DATA EXTRACT Start Marker
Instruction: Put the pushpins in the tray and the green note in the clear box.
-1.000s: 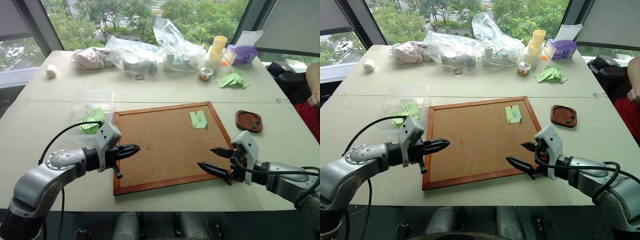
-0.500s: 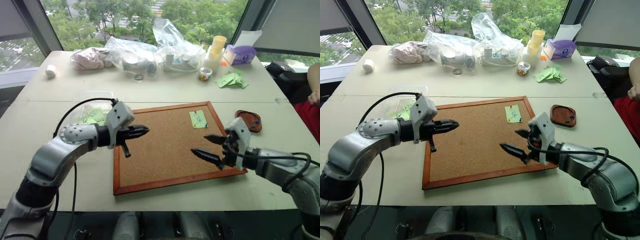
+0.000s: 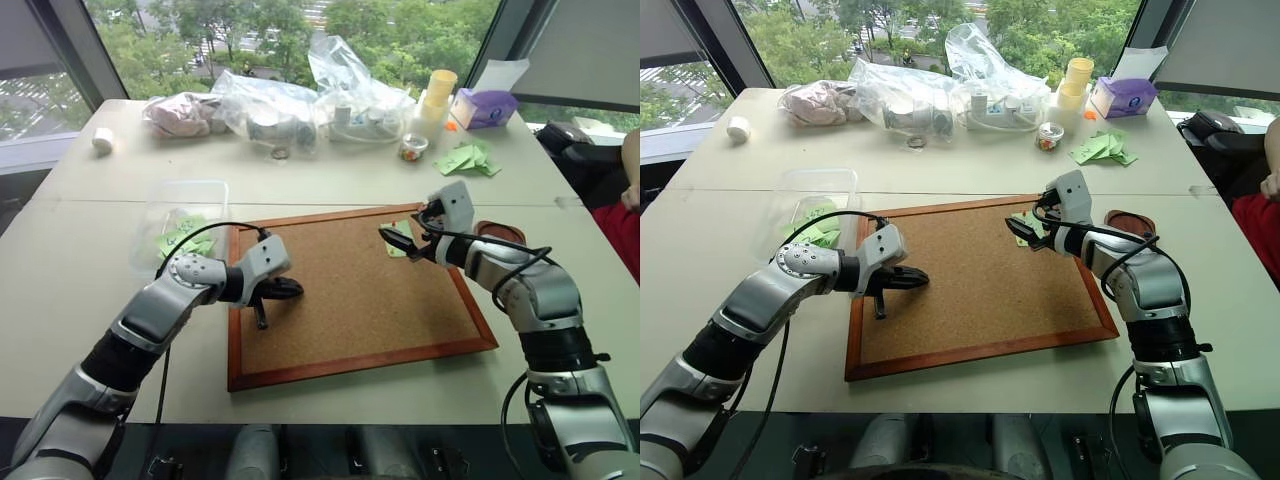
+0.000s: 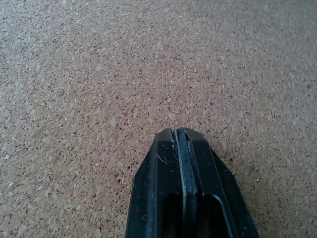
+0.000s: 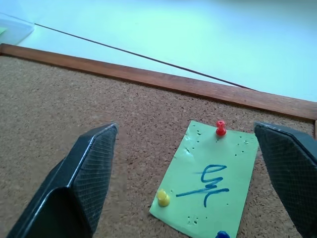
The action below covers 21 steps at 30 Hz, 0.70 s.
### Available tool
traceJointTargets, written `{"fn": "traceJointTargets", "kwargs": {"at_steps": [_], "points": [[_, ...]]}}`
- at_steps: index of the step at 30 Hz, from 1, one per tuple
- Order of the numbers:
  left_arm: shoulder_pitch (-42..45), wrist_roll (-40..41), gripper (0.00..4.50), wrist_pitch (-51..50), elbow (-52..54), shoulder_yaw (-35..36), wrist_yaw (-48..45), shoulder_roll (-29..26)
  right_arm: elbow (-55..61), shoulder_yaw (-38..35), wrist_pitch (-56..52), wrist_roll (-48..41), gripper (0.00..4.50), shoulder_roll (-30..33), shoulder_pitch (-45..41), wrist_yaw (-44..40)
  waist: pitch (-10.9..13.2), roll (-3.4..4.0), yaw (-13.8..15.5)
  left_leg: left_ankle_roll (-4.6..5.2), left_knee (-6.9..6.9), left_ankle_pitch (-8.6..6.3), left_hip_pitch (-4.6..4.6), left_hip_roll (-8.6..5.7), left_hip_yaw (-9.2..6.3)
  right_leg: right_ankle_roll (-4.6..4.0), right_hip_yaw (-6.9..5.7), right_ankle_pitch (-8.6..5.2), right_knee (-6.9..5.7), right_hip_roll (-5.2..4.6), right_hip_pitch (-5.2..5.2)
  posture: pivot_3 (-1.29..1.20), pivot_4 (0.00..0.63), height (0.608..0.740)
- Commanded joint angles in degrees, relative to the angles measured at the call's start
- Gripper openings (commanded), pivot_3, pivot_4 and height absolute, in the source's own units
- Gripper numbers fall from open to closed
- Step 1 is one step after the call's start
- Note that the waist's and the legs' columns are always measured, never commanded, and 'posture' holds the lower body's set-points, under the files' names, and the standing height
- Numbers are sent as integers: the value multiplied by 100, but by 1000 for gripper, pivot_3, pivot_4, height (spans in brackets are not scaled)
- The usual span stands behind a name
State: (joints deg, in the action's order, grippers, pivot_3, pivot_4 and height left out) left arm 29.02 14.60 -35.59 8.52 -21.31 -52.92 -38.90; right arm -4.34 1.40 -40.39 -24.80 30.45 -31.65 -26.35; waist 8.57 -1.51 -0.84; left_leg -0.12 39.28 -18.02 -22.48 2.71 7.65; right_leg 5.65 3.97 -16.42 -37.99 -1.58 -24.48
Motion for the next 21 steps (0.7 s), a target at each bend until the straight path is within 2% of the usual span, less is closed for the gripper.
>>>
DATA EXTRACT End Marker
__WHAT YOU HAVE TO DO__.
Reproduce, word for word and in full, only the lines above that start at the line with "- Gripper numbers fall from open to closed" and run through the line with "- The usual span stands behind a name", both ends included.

__SOLUTION TO THE PROBLEM__.
- Gripper numbers fall from open to closed
- Step 1 is one step after the call's start
- Note that the waist's and the legs' columns are always measured, never commanded, and 'posture' holds the lower body's set-points, under the files' names, and the standing height
- Numbers are sent as integers: the value multiplied by 100, but by 1000 for gripper, pivot_3, pivot_4, height (spans in brackets are not scaled)
- The usual span stands behind a name

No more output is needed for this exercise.